Singularity Containers

What is a container?

A container is a standard unit of software that packages up code and all its dependencies so the application runs quickly and reliably from one computer environment to another. A container image is a lightweight standalone, executable package of software that includes everything needed to run an application: code, runtime, system tools, system libraries and settings.

The image becomes a container at runtime, and said containerized software will always run the same, regardless of the infrastructure, ensuring that it works uniformly despite differences for instance between development and staging.

Project GitHub Page: https://github.com/radical-group/koubbe

Author: George Koubbe

[email protected]

What is Singularity?

Singularity is a container runtime that favors integration while still preserving security restrictions on the container, and providing reproducible images. Furthermore, it enables users to have full control of their environment. Singularity containers can be used to package entire scientific workflows, software and libraries, and even data. This means that you do not have to ask your cluster administrator to install anything for you, you can put it in a Singularity container and run.

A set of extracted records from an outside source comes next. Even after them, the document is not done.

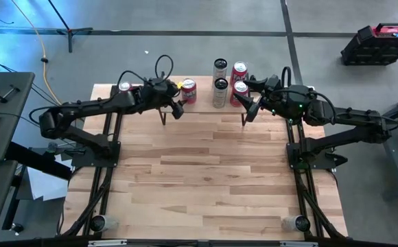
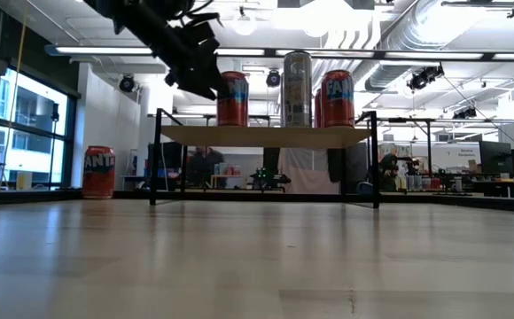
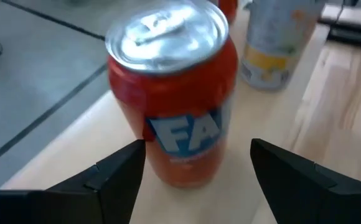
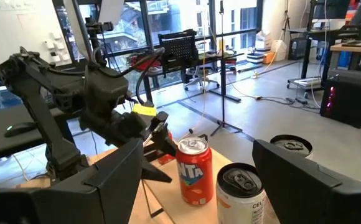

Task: Place canned beverage on shelf
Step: Put the bottom red soda can on the shelf

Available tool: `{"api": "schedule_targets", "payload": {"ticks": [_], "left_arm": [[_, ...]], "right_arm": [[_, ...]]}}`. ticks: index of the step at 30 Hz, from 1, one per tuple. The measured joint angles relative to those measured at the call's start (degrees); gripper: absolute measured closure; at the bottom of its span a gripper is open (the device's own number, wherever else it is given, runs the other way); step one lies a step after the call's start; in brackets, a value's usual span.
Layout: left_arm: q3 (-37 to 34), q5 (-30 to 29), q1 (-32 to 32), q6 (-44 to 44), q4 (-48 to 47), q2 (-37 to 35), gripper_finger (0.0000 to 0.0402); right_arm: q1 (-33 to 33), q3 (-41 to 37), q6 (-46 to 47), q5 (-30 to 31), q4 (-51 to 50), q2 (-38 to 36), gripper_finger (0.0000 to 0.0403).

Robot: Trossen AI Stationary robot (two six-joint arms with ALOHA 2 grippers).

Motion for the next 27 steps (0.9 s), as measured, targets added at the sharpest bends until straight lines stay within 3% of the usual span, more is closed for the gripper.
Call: {"api": "schedule_targets", "payload": {"ticks": [27], "left_arm": [[-0.2,-0.9,3.0,-3.0,15.9,9.1,0.0122]], "right_arm": [[0.0,0.0,2.6,0.1,0.0,0.0,0.0116]]}}
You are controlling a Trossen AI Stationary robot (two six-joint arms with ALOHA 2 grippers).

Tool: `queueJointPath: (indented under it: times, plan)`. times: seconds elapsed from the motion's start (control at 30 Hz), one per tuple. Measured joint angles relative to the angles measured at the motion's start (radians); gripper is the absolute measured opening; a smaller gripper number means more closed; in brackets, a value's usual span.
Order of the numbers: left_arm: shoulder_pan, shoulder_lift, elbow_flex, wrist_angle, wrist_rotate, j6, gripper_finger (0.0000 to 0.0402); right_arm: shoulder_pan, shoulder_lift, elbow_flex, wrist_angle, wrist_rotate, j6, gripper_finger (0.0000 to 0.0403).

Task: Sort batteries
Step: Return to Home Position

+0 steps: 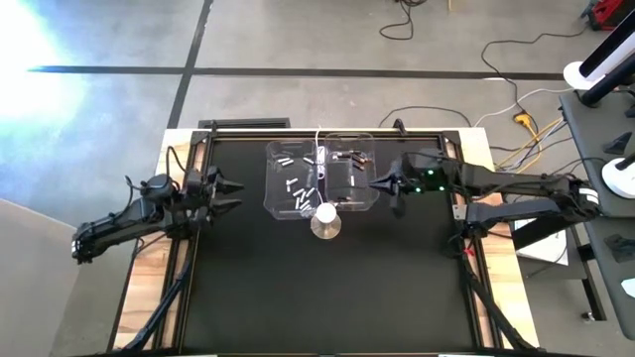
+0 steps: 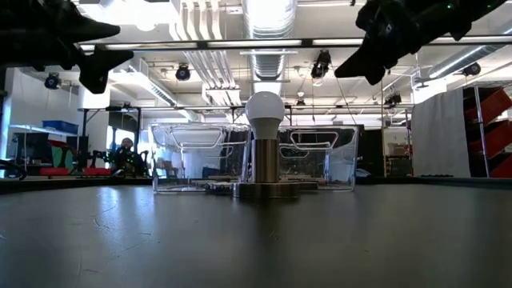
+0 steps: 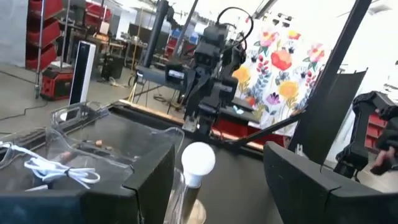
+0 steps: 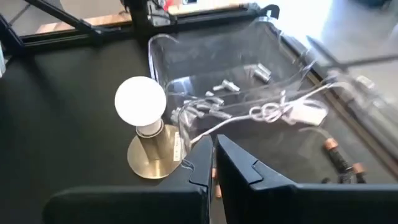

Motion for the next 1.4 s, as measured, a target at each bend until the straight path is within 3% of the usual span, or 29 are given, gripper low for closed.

If you want to take a deeper look into containers and Singularity, please refer to the following document:

Case Studies of executing containerized scientific applications on High-Performance Computing Platforms using RADICAL-Cybertools

MPI Singularity Containers

The present document aims to be a walkthrough of how to create MPI applications inside Singularity containers and run them on a remote HPC cluster. We will use Bridges as our cluster and the Intel MPI implementation that comes by default installed on it. We will assume the Bind approach as our method of creating the container, and familiarity on how to connect to Bridges.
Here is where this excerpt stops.